=== ASSIGNMENT ===
A faithful copy of the entries is needed, one that leaves out the pictures.

※ ※ ※

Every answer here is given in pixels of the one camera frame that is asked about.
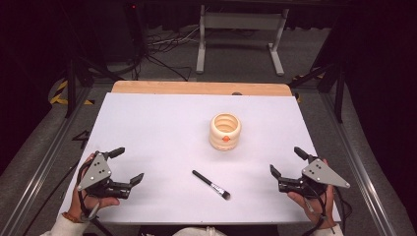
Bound floor cables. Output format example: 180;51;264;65
134;25;202;83

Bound person's torso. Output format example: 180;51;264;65
137;224;274;236

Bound white metal stand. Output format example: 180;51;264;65
195;4;290;78

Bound person's right hand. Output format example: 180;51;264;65
287;158;337;230

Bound person's left hand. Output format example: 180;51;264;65
67;152;121;221

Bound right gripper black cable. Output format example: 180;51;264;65
300;185;354;236

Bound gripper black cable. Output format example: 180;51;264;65
300;185;354;236
76;158;115;236

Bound black makeup brush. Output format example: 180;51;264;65
191;169;232;202

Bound cream ribbed holder cup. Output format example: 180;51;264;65
208;112;243;152

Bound black power strip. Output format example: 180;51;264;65
123;1;147;65

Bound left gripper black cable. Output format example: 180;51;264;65
76;158;115;236

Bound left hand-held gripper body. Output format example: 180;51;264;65
76;150;133;201

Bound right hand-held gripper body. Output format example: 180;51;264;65
277;156;351;201

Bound white table mat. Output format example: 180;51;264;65
58;91;342;226

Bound wooden table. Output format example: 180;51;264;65
110;80;293;97

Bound aluminium rail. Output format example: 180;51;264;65
318;92;399;236
0;86;96;236

※ ※ ※

=== SOLVED PROBLEM ===
Every answer here is given in pixels of the one camera frame that is asked about.
Bound floor cables. Output format example: 180;51;264;65
134;25;202;83

Bound person's torso. Output format example: 180;51;264;65
137;224;274;236

Bound white metal stand. Output format example: 180;51;264;65
195;4;290;78

Bound person's right hand. Output format example: 180;51;264;65
287;158;337;230

Bound person's left hand. Output format example: 180;51;264;65
67;152;121;221

Bound right gripper black cable. Output format example: 180;51;264;65
300;185;354;236

Bound gripper black cable. Output format example: 180;51;264;65
300;185;354;236
76;158;115;236

Bound black makeup brush. Output format example: 180;51;264;65
191;169;232;202

Bound cream ribbed holder cup. Output format example: 180;51;264;65
208;112;243;152

Bound black power strip. Output format example: 180;51;264;65
123;1;147;65

Bound left gripper black cable. Output format example: 180;51;264;65
76;158;115;236

Bound left hand-held gripper body. Output format example: 180;51;264;65
76;150;133;201

Bound right hand-held gripper body. Output format example: 180;51;264;65
277;156;351;201

Bound white table mat. Output format example: 180;51;264;65
58;91;342;226

Bound wooden table. Output format example: 180;51;264;65
110;80;293;97

Bound aluminium rail. Output format example: 180;51;264;65
318;92;399;236
0;86;96;236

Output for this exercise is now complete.